BEGIN

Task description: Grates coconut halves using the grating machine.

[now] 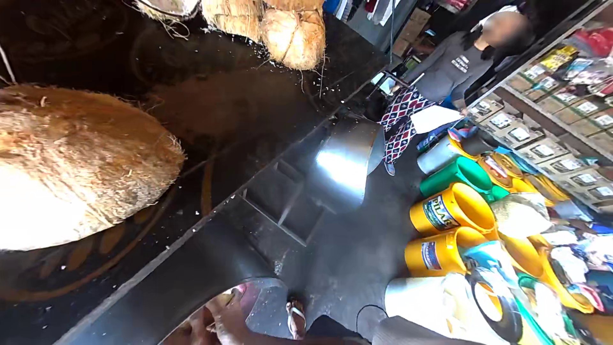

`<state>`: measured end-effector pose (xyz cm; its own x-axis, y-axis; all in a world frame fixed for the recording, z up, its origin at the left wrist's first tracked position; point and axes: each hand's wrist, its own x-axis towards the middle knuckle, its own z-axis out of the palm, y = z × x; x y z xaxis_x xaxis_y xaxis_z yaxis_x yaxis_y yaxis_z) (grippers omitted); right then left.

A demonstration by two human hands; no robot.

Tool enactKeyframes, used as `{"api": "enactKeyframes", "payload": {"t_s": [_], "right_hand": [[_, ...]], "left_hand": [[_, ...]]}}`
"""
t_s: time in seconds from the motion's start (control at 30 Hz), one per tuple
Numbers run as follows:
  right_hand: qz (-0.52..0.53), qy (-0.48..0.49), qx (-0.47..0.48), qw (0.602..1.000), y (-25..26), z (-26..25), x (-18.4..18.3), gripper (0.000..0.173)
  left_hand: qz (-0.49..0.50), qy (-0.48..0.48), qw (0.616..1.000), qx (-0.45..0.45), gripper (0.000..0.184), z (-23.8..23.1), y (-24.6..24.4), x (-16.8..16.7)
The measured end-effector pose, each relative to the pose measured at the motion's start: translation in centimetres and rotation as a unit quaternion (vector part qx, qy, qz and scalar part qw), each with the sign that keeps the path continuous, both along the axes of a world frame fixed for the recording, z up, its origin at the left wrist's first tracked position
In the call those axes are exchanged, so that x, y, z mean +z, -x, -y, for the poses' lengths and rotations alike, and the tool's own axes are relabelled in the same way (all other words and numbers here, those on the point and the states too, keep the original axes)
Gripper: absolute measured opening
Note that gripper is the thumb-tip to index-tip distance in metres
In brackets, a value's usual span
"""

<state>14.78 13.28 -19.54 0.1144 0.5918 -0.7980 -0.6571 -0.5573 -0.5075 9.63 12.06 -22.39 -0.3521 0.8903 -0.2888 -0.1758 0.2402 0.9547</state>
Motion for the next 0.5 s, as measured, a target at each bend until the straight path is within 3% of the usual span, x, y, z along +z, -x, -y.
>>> {"api": "enactKeyframes", "payload": {"t_s": [0.07, 0.17, 0.23, 0.4, 0.5], "right_hand": [[0.006, -0.017, 0.007, 1.000, 0.2, 0.3, 0.8, 0.098], [0.020, -0.060, -0.004, 0.998, -0.9, -0.3, 4.4, 0.081], [0.012, -0.044, -0.005, 0.999, -1.6, -0.9, 3.9, 0.079], [-0.015, -0.032, -0.007, 0.999, -1.6, -0.8, 1.2, 0.096], [0.005, -0.053, 0.030, 0.998, -2.1, -1.4, 4.1, 0.083]], "left_hand": [[0.001, -0.028, 0.999, 0.023, 0.085, 0.3, -0.2, 1.2], [-0.019, -0.062, 0.997, 0.045, 0.088, -0.4, -2.1, 4.5], [-0.022, -0.048, 0.998, 0.042, 0.089, -1.1, -2.7, 3.9], [-0.007, -0.016, 0.999, 0.038, 0.097, -1.1, -2.2, 1.2], [0.008, -0.029, 0.997, 0.078, 0.093, -1.2, -2.7, 2.9]]}}
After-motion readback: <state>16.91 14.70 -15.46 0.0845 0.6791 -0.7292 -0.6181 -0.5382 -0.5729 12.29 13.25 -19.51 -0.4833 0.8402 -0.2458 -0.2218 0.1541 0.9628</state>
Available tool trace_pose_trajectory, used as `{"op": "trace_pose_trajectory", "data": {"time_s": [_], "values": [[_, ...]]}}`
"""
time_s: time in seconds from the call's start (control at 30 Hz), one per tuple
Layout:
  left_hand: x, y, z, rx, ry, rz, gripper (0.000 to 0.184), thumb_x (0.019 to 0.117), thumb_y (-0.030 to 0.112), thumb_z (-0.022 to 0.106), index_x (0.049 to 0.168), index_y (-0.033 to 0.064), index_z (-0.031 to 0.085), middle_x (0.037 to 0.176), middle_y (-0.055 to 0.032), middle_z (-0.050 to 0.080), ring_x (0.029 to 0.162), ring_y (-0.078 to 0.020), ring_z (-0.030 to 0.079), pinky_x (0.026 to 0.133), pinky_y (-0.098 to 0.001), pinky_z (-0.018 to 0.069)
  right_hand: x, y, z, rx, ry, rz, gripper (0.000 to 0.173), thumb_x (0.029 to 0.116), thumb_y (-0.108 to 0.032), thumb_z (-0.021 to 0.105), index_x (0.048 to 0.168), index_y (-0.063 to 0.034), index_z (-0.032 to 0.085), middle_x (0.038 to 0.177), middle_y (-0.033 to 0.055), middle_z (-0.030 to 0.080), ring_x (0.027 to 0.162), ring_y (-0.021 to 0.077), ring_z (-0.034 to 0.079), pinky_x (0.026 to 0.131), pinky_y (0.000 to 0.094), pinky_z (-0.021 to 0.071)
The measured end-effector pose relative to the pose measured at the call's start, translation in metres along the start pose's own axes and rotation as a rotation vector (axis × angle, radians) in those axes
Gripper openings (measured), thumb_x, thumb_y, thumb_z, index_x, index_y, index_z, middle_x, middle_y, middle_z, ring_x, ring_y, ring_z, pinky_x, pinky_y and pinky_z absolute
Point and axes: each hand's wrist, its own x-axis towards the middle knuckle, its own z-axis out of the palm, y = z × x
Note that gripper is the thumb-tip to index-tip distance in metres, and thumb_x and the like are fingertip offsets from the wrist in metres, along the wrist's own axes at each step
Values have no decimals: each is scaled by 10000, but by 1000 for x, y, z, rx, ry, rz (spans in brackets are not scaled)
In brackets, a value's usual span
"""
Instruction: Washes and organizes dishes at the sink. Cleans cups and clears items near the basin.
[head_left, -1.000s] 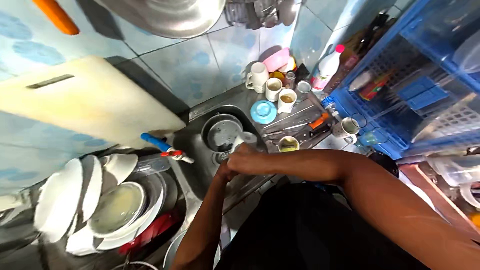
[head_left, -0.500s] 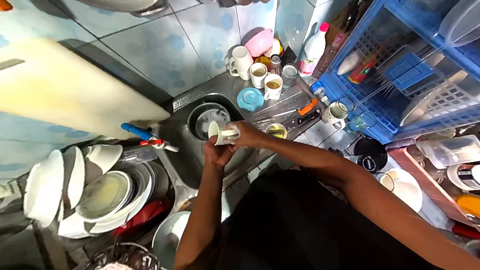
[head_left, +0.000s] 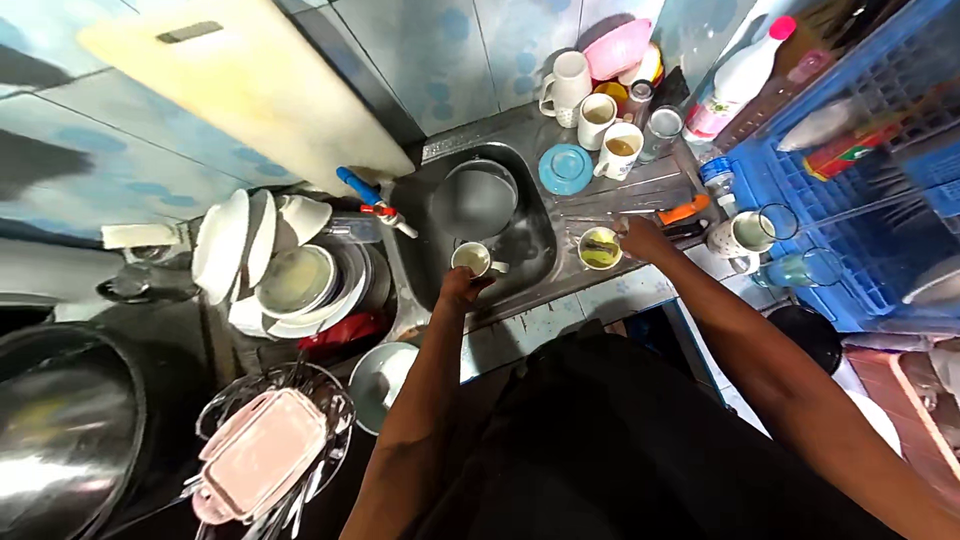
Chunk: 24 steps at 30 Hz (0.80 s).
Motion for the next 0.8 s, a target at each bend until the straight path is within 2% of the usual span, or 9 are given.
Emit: {"op": "trace_pose_trajectory", "data": {"time_s": [0.07, 0.13, 0.2, 0.33, 0.47, 0.57, 0.63, 0.7, 0.8], "values": [[10, -10, -4, -8, 36, -26, 439, 878, -79, 498, 1316, -53, 491, 1276, -272, 581, 1026, -384, 658, 782, -564, 600, 0, -3, 9, -49, 0, -9, 347, 916, -141, 688, 1242, -25, 670, 1162, 270, 682, 1074, 447, 671, 924, 668, 520], [13, -14, -1, -48, 65, -56, 456, 867, -82, 496, 1320, -39, 472, 1284, -271, 561, 1033, -382, 642, 780, -567, 592, -4, -6, 13, -57, 37, -15, 331, 903, -110, 698, 1198, 34, 666, 1167, 294, 667, 1125, 463, 642, 958, 661, 496], [16, -15, -1, -95, 97, -69, 457, 874, -69, 487, 1330, -39, 470, 1308, -274, 552, 1063, -387, 635, 798, -570, 588, -4, -11, 20, -36, 71, -14, 309, 897, -111, 695, 1167, 36, 673, 1150, 286, 671, 1132, 450, 641, 962, 644, 505], [27, -25, -5, -198, 140, -44, 458, 915, -29, 474, 1373, -17, 452, 1371, -261, 530, 1132, -389, 625, 836, -572, 590, -11, -36, 33, 20, 82, -101, 316, 909, -117, 682, 1204, -5, 694, 1148, 257, 692, 1131, 428, 652, 985, 628, 502], [14, -27, -1, -285, 156, 28, 435, 940, -34, 448, 1375, -43, 440, 1379, -272, 522, 1151, -403, 623, 842, -599, 592, -4, -73, 48, -20, 24, -226, 364, 915, -109, 676, 1271, -35, 673, 1200, 235, 688, 1170, 411, 643, 1016, 619, 495], [8, -29, -3, -289, 240, 19, 407, 929, -30, 462, 1335, -55, 471, 1338, -273, 550, 1109, -400, 632, 819, -588, 590, 15, -102, 67, -92, -37, -301, 372, 880, -88, 696, 1242, -8, 665, 1191, 249, 681, 1158, 421, 645, 979, 621, 516], [13, -32, -6, -240, 284, 20, 391, 951, -24, 473, 1339, -71, 482, 1320, -278, 555, 1110, -393, 628, 840, -574, 589, 27, -121, 82, -132, -91, -318, 403, 858, -88, 728, 1240, 18, 654, 1225, 265, 659, 1184, 432, 625, 986, 630, 510], [18, -36, -6, -197, 309, 29, 387, 963, -19, 480, 1346, -77, 478, 1319, -283, 541, 1113, -393, 621, 848, -573, 589, 43, -133, 99, -166, -138, -319, 385, 879, -82, 719, 1245, 18, 654, 1233, 267, 657, 1183, 436, 627, 978, 633, 516], [24, -37, -6, -133, 367, 2, 382, 969, 13, 491, 1341, -73, 492, 1315, -291, 550, 1094, -405, 627, 820, -585, 590, 70, -140, 132, -180, -160, -296, 267, 950, -51, 641, 1210, -1, 677, 1223, 249, 668, 1164, 421, 642, 959, 616, 534]]}}
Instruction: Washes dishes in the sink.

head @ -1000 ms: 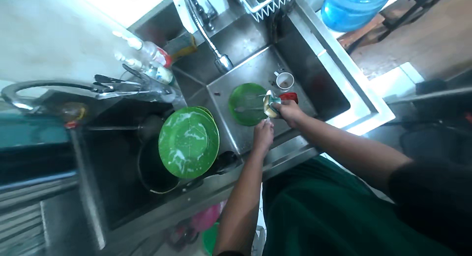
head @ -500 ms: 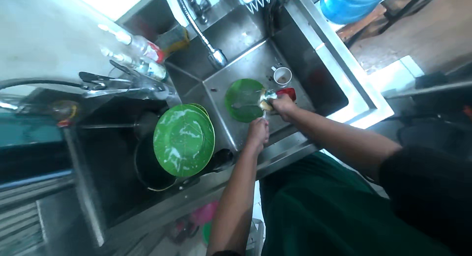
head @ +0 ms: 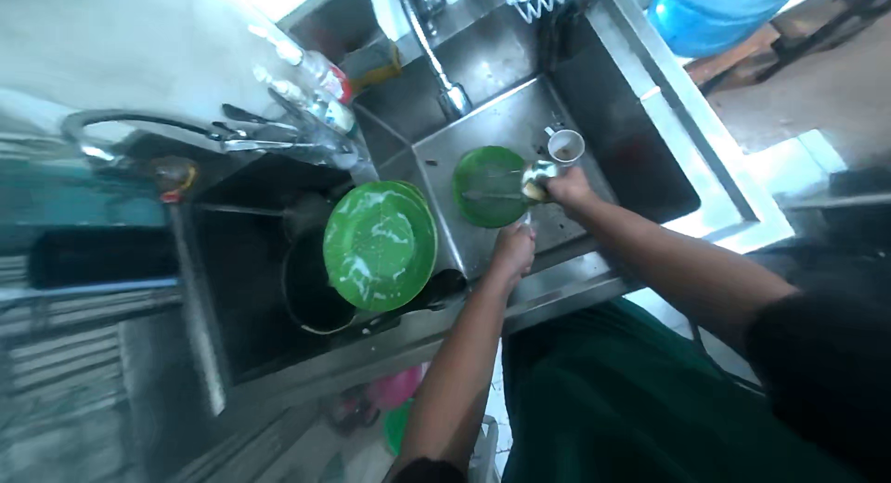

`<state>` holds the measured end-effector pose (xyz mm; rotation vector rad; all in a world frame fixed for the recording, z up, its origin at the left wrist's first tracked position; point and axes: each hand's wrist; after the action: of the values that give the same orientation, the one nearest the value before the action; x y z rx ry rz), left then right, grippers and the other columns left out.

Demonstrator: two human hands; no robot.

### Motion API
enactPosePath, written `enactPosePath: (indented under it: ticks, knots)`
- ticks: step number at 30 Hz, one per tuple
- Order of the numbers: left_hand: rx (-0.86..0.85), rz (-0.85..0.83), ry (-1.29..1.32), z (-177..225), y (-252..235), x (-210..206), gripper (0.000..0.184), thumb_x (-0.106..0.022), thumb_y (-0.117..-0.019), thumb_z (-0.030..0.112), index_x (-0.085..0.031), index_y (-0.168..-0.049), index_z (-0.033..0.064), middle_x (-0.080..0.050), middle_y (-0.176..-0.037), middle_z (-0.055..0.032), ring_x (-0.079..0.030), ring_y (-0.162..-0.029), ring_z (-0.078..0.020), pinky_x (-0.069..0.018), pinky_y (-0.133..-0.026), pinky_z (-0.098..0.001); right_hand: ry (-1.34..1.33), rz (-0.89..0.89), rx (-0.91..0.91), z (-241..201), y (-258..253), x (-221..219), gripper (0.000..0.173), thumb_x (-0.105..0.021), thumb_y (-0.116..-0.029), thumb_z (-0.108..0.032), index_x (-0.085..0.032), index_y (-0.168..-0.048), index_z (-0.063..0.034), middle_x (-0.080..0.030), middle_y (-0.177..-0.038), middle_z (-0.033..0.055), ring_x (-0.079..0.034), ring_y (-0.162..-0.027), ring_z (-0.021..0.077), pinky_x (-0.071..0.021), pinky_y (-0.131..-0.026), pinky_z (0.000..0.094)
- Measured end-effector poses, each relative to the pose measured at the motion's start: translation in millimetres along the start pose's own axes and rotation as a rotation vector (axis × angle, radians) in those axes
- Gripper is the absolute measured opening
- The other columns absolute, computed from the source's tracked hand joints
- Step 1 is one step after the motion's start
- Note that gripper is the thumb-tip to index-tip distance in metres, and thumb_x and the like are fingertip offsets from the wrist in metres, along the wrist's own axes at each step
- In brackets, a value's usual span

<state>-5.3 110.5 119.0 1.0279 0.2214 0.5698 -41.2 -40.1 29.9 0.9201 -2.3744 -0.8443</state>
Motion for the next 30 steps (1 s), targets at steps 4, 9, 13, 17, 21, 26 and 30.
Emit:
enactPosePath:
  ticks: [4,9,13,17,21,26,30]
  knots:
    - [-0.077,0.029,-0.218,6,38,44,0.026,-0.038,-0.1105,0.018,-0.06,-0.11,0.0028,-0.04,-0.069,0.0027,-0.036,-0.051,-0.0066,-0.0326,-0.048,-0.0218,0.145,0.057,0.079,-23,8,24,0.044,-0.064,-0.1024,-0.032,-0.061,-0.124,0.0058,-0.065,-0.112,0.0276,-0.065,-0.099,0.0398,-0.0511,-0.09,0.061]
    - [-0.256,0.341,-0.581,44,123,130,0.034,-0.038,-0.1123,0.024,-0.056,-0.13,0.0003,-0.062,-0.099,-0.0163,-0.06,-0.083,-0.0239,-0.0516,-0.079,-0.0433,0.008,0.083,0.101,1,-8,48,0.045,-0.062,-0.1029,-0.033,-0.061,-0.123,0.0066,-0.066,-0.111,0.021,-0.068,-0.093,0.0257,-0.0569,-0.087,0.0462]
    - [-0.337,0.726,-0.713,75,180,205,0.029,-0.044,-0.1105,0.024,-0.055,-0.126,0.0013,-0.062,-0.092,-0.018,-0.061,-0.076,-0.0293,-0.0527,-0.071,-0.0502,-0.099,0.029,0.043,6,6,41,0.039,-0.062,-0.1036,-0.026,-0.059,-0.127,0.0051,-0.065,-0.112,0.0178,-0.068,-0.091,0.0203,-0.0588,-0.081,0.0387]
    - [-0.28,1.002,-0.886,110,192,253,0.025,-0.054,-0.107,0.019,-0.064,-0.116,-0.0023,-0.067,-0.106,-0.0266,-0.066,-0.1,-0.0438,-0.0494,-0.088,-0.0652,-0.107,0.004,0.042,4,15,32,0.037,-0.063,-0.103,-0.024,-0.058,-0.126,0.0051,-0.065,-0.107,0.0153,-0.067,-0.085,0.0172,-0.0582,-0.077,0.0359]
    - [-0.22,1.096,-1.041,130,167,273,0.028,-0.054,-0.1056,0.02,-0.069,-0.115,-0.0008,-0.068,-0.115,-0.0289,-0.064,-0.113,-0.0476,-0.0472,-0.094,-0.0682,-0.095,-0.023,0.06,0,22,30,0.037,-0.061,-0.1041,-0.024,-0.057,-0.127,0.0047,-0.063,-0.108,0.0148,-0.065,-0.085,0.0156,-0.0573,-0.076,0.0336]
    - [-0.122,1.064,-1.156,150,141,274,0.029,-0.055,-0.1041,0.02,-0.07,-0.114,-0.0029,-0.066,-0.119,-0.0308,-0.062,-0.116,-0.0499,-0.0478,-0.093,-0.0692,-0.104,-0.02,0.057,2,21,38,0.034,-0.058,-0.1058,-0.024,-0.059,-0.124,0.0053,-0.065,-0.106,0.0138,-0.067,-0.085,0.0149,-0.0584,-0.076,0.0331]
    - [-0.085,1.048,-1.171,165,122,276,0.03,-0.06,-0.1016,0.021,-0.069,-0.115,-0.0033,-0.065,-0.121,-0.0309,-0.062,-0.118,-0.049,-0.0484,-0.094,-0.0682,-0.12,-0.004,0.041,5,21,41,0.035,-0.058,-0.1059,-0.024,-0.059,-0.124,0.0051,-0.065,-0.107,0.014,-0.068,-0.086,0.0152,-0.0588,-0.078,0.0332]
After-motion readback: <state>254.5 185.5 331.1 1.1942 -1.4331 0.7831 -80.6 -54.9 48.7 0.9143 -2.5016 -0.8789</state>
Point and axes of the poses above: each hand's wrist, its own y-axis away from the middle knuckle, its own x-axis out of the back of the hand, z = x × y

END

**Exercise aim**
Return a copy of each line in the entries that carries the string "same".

**Solution to this task**
In the call those axes are exchanged, so that x, y, z mean +z, -x, -y, for the poses' lengths and rotations alike, and the tool's own axes are relabelled in the same way (all other words and numbers here, those on the point and the states too, keep the original axes)
`<state>` holds the measured end-effector pose (xyz mm; rotation vector rad; all in a world frame fixed for the recording, z up, its origin at the left wrist's first tracked position; point and axes: each hand's wrist; after the action: of the values that give the same orientation, the one nearest the value before the action; x y z rx ry rz), left then right, grippers and the other columns left out.

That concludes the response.